ABOUT THIS TASK: Report every line of the records below that contains the word "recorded".

DATA FOR THE TASK:
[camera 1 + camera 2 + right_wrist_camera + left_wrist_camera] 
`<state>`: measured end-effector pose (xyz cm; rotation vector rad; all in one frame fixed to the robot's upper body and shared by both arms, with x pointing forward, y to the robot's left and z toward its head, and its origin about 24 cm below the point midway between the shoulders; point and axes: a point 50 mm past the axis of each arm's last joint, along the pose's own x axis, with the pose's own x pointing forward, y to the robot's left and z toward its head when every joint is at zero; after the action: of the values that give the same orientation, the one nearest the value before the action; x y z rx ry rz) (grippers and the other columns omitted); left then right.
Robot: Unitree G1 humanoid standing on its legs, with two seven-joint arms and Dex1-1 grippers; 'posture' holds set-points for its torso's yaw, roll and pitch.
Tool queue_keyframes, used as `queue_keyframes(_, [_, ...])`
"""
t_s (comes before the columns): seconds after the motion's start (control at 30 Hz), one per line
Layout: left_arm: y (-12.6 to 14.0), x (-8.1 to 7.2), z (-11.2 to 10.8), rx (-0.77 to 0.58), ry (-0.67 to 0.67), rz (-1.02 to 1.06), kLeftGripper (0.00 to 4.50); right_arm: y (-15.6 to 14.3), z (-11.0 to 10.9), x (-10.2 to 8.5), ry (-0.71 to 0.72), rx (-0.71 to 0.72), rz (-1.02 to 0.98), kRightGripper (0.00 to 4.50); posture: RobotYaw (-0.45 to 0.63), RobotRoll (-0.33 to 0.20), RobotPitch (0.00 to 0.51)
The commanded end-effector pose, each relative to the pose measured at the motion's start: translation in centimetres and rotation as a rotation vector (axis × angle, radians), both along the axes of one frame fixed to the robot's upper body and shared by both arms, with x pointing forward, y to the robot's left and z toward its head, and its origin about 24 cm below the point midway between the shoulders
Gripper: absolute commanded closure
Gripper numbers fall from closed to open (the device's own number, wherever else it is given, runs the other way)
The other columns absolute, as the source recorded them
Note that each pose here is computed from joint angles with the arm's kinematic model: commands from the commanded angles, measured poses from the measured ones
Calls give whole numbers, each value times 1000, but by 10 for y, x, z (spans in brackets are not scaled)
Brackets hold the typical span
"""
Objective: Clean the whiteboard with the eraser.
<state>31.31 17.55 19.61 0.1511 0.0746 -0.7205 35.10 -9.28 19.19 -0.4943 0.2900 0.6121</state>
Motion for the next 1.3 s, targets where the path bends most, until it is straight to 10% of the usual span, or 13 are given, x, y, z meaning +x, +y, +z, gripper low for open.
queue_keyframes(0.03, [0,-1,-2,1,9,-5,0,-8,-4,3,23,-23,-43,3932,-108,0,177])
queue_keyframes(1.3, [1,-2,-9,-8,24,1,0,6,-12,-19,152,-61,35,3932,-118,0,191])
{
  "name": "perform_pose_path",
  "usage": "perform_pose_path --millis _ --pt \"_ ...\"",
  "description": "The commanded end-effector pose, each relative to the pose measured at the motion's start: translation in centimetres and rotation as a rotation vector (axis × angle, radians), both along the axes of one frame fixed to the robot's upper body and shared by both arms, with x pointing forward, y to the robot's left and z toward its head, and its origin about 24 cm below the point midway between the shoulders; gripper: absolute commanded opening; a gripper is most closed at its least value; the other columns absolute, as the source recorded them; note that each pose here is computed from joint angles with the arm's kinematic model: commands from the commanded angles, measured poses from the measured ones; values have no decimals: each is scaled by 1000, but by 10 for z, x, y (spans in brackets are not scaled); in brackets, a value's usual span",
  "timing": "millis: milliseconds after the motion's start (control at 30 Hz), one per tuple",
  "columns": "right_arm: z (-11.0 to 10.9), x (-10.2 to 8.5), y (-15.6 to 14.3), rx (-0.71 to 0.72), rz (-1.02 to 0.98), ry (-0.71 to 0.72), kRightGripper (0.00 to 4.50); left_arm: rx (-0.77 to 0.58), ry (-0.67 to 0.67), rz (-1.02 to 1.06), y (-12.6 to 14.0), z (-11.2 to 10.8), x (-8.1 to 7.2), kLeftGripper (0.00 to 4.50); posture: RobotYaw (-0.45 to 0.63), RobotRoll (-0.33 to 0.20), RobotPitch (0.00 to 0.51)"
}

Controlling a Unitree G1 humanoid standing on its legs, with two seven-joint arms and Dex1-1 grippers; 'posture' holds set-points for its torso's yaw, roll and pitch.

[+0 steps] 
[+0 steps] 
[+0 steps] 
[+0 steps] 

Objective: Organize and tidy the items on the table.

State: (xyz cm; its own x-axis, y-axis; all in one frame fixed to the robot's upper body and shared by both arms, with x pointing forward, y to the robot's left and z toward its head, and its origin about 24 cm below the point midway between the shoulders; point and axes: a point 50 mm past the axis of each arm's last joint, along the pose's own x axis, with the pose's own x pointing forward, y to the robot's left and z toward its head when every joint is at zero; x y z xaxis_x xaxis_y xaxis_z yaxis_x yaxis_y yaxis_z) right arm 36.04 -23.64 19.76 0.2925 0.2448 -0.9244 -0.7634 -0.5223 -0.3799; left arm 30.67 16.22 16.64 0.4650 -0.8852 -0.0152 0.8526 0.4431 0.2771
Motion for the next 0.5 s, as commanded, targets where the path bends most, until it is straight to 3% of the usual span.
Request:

TASK RESULT:
The other columns absolute, as the source recorded them
  "description": "The commanded end-effector pose, each relative to the pose measured at the motion's start: translation in centimetres and rotation as a rotation vector (axis × angle, radians), both along the axes of one frame fixed to the robot's upper body and shared by both arms, with x pointing forward, y to the robot's left and z toward its head, and its origin about 24 cm below the point midway between the shoulders; gripper: absolute commanded opening; a gripper is most closed at its least value; the other columns absolute, as the source recorded them; note that each pose here is computed from joint angles with the arm's kinematic model: commands from the commanded angles, measured poses from the measured ones; values have no decimals: each is scaled by 1000, but by 10 for z, x, y (spans in brackets are not scaled); in brackets, a value's usual span",

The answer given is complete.